La note souligne que toutes les branches de la Sécurité sociale sont désormais déficitaires, à l’exception de la branche Famille. La branche Maladie affiche un déficit de 17,2 milliards d’euros, celle de la Vieillesse de 5,8 milliards, tandis que les branches Accidents du travail et Autonomie passent légèrement dans le rouge après plusieurs exercices excédentaires.

Des recettes en stagnation et des dépenses sous tension

Les hausses de recettes mises en œuvre en 2025, notamment par la réduction d’allègements de cotisations et la participation accrue des collectivités locales, ont permis de récupérer 6,7 milliards d’euros. Toutefois, cette progression n’a pas suffi à compenser la faiblesse des cotisations sociales. La Cour note que les recettes traditionnelles se sont affaiblies sous l’effet du ralentissement économique et de la baisse de la masse salariale.

Du côté des dépenses, la progression reste soutenue malgré les mesures d’économies prévues dans le cadre du budget 2025. L’Objectif national des dépenses d’assurance maladie (Ondam), fixé à 265,9 milliards d’euros, devrait être respecté selon le gouvernement, mais la Cour exprime des doutes. L’institution évoque des dépassements dans plusieurs secteurs, notamment hospitalier, où les deux tiers des établissements publics seraient déficitaires. Le déficit cumulé des hôpitaux atteindrait, selon les magistrats, « un niveau jamais observé ».

Pour 2026, la Cour anticipe une aggravation du déficit global de 5,7 milliards d’euros supplémentaires, liée à la poursuite de la hausse tendancielle des dépenses sociales. Le projet de loi de financement prévoit un effort global de 11 milliards d’euros, dont 9 milliards de réductions de dépenses, obtenus grâce au gel des retraites et prestations sociales, à des économies sur l’assurance maladie et les allocations familiales.

Des perspectives budgétaires incertaines pour la Sécurité sociale 

Les recettes pour 2026 devraient augmenter de 2 milliards d’euros, notamment par la réforme des exonérations de cotisations et la suppression de certaines niches fiscales. Ces mesures porteraient le total des recettes à 659,4 milliards d’euros, pour des dépenses estimées à 676,9 milliards. Le déficit serait ramené à 17,5 milliards d’euros.

La Cour des comptes juge toutefois ce scénario fragile, car il repose sur des hypothèses économiques dites « volontaristes ». Les projections gouvernementales prévoient un déficit annuel d’environ 17 milliards d’euros entre 2027 et 2029, sans retour à l’équilibre. Cette situation pourrait placer l’Agence centrale des organismes de sécurité sociale (Acoss), chargée du financement à court terme, face à un risque de liquidité. Sa capacité d’emprunt, limitée à 65 milliards d’euros, pourrait être insuffisante pour couvrir les besoins mensuels.

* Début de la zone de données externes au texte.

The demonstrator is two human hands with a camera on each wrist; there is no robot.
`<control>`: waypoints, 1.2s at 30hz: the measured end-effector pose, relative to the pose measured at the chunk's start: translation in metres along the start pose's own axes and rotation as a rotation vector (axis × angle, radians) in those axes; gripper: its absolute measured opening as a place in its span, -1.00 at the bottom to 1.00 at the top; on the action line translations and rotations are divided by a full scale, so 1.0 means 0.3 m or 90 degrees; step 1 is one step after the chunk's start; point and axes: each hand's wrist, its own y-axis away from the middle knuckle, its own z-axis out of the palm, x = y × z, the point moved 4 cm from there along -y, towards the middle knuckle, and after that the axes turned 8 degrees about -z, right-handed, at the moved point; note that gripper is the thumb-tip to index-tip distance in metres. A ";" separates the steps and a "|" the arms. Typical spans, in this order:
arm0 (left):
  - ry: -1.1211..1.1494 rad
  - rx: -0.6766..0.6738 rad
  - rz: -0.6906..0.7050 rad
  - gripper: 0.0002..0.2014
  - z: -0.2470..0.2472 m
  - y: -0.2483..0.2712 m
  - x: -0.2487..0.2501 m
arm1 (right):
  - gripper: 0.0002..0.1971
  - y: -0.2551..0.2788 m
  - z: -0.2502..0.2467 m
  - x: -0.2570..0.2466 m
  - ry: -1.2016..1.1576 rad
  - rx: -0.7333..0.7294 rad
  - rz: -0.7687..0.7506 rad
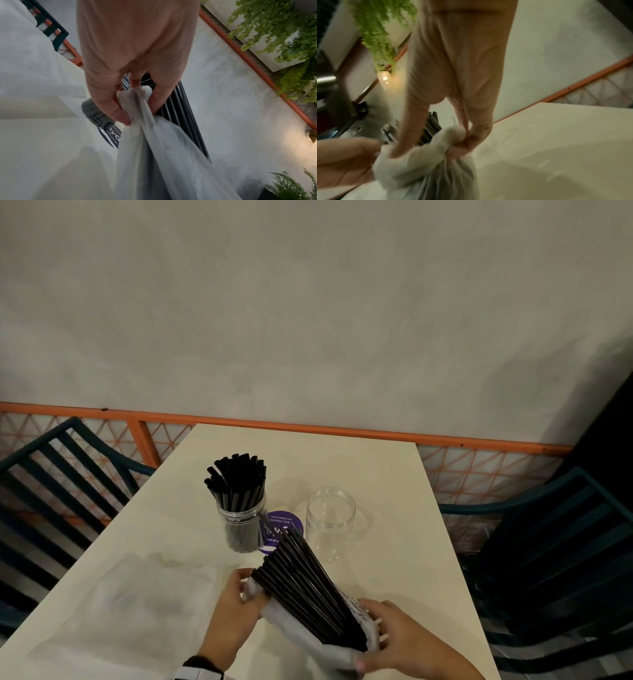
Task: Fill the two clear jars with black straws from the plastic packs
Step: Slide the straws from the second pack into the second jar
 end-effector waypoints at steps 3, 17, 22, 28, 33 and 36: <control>0.018 0.010 0.002 -0.79 -0.007 0.001 0.012 | -0.41 -0.019 -0.004 0.011 0.139 0.095 -0.060; -0.086 -0.042 0.124 -0.53 0.034 0.068 0.068 | -0.83 -0.051 0.030 -0.005 0.211 0.324 -0.079; -0.132 0.095 0.192 -0.67 0.045 0.075 0.102 | -0.73 -0.052 0.036 -0.022 0.009 0.338 -0.064; -0.173 0.093 0.206 -0.61 0.080 0.085 0.083 | -0.77 -0.064 0.026 -0.004 -0.084 0.394 -0.062; -0.187 0.027 0.230 -0.53 0.135 0.126 0.078 | -0.69 -0.094 0.027 0.025 -0.090 0.459 -0.050; -0.212 0.032 0.269 -0.68 0.140 0.127 0.096 | -0.73 -0.092 0.024 0.009 -0.075 0.471 -0.074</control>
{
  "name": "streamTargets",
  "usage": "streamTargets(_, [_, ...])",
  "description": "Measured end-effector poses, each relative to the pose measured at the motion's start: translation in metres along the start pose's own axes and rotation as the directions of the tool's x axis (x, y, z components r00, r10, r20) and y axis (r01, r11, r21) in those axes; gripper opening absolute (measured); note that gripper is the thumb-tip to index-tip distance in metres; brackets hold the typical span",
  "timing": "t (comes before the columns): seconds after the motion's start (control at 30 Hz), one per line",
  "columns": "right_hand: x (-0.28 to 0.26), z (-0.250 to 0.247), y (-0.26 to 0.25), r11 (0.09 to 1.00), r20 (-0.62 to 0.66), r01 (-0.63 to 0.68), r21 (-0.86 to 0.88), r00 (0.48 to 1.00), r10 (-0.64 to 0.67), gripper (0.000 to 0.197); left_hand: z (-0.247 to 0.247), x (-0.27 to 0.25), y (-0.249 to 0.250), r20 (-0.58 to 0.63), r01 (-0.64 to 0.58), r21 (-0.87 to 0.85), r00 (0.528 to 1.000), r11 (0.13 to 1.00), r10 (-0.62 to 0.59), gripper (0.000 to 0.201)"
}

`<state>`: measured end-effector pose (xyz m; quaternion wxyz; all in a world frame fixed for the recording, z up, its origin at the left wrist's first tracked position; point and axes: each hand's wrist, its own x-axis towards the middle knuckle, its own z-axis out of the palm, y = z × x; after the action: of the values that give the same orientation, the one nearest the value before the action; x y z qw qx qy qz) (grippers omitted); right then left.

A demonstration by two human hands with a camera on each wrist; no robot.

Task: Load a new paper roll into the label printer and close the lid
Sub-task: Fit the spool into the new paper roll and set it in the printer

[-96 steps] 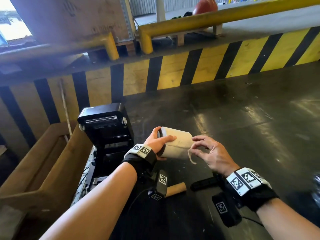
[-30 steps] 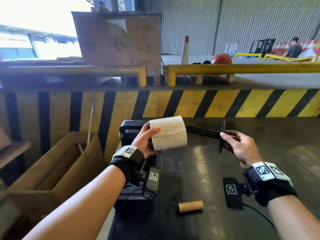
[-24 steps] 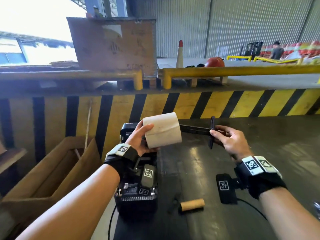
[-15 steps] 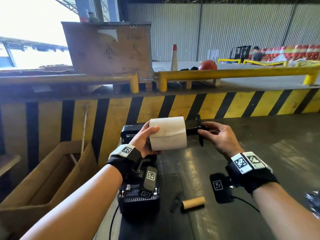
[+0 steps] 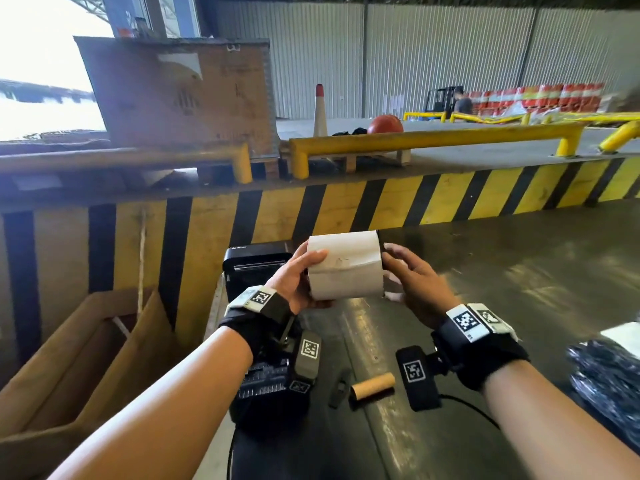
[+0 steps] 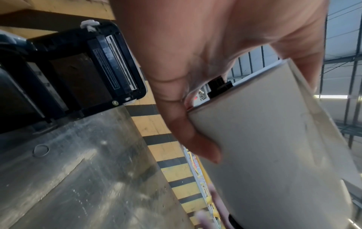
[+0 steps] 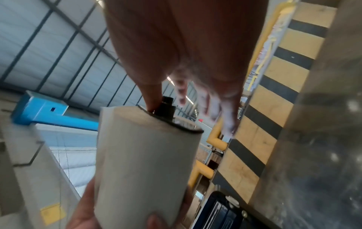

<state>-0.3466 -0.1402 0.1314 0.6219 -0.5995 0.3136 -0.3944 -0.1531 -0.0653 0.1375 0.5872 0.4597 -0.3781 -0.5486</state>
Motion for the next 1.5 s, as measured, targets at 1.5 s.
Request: streamTargets(1.5, [0.096, -0.103, 0.176, 0.844, -0.011, -0.535, 0.037, 0.844, 0.535, 0.031, -0.029, 0.088, -0.247, -0.58, 0.611, 0.791, 0.765, 0.032, -0.279, 0.057])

Pour éviter cette situation, la Cour suggère de transférer à nouveau une partie de la dette de l’Acoss vers la Caisse d’amortissement de la dette sociale (Cades), qui avait déjà repris 136 milliards d’euros de dettes en 2020. Un tel transfert nécessiterait cependant une loi organique, car il impliquerait de modifier le cadre constitutionnel.

Le premier président de la Cour des comptes, Pierre Moscovici, appelle à un retour rapide vers l’équilibre et à la mise en place d’un « pilotage cohérent » du financement de la protection sociale. Selon le rapport, seule une réforme structurelle permettra d’assurer la stabilité financière du système sur le long terme.